== TASK REQUIREMENTS ==
Nothing past the line containing "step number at" belongs in the output. Copy exactly every line of the data below from the first up to and including it.
═════ AVAILABLE DATA ═════
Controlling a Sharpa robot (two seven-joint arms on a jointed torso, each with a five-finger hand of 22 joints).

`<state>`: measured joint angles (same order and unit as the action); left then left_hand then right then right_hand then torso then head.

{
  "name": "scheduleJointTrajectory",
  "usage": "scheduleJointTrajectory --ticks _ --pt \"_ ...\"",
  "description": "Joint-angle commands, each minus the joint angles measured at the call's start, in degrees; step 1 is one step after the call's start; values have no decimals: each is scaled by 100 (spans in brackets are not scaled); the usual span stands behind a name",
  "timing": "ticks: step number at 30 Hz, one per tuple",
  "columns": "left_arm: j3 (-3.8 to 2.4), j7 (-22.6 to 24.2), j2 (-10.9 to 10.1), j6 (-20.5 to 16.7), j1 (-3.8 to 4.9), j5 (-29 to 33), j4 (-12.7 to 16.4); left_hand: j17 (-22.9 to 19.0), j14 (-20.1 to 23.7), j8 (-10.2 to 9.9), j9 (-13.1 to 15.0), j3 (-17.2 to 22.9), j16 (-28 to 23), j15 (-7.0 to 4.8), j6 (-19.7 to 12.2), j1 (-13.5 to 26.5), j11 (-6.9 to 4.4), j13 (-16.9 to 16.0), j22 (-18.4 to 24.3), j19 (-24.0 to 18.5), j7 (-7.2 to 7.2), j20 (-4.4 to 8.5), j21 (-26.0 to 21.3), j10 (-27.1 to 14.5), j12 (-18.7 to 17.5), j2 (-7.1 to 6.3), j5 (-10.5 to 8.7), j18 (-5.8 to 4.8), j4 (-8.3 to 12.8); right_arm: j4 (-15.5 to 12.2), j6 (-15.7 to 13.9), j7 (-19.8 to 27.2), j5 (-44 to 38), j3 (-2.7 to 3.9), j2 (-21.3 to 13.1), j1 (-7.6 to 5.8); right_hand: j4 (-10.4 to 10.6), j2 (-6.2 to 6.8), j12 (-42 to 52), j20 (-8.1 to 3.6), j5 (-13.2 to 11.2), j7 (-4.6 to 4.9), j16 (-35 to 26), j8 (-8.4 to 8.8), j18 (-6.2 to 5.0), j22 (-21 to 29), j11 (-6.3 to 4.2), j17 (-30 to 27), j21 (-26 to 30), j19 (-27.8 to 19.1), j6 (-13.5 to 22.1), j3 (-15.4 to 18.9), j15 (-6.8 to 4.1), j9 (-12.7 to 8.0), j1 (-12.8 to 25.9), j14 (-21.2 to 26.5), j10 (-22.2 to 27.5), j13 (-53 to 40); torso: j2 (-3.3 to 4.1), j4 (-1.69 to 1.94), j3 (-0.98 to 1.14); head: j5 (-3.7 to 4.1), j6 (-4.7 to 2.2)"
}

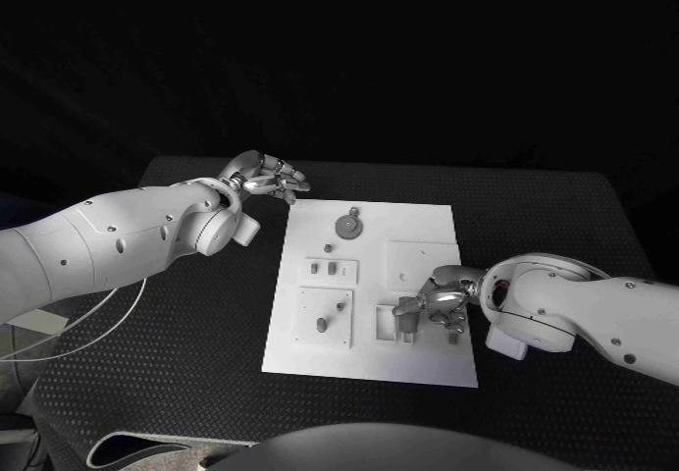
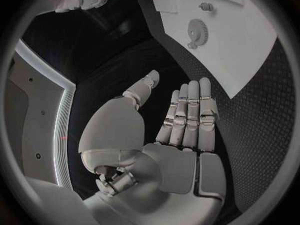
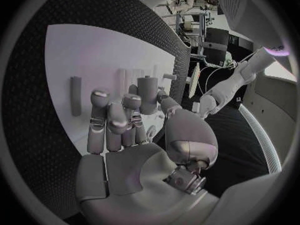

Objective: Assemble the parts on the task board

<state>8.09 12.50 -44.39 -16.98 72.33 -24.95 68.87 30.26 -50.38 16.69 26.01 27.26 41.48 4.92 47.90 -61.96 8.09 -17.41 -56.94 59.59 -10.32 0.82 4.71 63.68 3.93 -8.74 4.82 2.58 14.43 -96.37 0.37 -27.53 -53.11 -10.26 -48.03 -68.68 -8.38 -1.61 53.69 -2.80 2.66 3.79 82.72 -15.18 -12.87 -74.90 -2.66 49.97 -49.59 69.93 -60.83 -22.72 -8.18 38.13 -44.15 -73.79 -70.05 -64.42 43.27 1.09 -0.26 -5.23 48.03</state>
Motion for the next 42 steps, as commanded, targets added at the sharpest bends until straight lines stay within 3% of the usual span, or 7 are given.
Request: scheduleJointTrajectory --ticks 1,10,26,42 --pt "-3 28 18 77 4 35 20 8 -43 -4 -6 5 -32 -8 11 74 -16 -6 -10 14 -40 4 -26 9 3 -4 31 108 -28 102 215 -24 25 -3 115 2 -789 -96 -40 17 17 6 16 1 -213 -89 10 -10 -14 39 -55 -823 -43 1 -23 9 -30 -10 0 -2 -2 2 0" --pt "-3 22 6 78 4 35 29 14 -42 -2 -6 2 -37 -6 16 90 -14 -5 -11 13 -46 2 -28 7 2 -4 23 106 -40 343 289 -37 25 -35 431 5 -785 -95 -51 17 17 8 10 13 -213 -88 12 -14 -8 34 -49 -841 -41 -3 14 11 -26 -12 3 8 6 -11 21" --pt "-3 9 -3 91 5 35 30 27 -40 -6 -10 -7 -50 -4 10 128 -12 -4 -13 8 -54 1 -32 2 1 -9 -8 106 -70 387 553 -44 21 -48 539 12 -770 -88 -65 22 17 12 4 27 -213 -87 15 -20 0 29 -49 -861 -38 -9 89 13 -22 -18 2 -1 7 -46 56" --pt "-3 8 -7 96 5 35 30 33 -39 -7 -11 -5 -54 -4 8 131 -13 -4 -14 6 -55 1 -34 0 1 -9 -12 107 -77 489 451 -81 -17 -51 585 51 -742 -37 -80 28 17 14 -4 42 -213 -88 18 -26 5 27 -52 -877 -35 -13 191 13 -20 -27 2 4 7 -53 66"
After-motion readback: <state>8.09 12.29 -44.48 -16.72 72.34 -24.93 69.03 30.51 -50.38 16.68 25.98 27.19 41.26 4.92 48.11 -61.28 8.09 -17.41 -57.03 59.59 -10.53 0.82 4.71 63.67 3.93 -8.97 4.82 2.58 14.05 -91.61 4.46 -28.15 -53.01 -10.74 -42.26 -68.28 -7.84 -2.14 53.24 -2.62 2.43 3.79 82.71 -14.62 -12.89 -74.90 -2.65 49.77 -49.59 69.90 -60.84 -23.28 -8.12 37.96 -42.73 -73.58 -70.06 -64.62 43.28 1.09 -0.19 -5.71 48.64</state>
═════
== ANSWER TO THIS EXERCISE ==
Controlling a Sharpa robot (two seven-joint arms on a jointed torso, each with a five-finger hand of 22 joints).

`<state>`: measured joint angles (same order and unit as the action); left then left_hand then right then right_hand then torso then head.

{
  "name": "scheduleJointTrajectory",
  "usage": "scheduleJointTrajectory --ticks _ --pt \"_ ...\"",
  "description": "Joint-angle commands, each minus the joint angles measured at the call's start, in degrees; step 1 is one step after the call's start; values have no decimals: each is scaled by 100 (spans in brackets are not scaled); the usual span stands behind a name",
  "timing": "ticks: step number at 30 Hz, one per tuple",

That concludes the output for this exercise.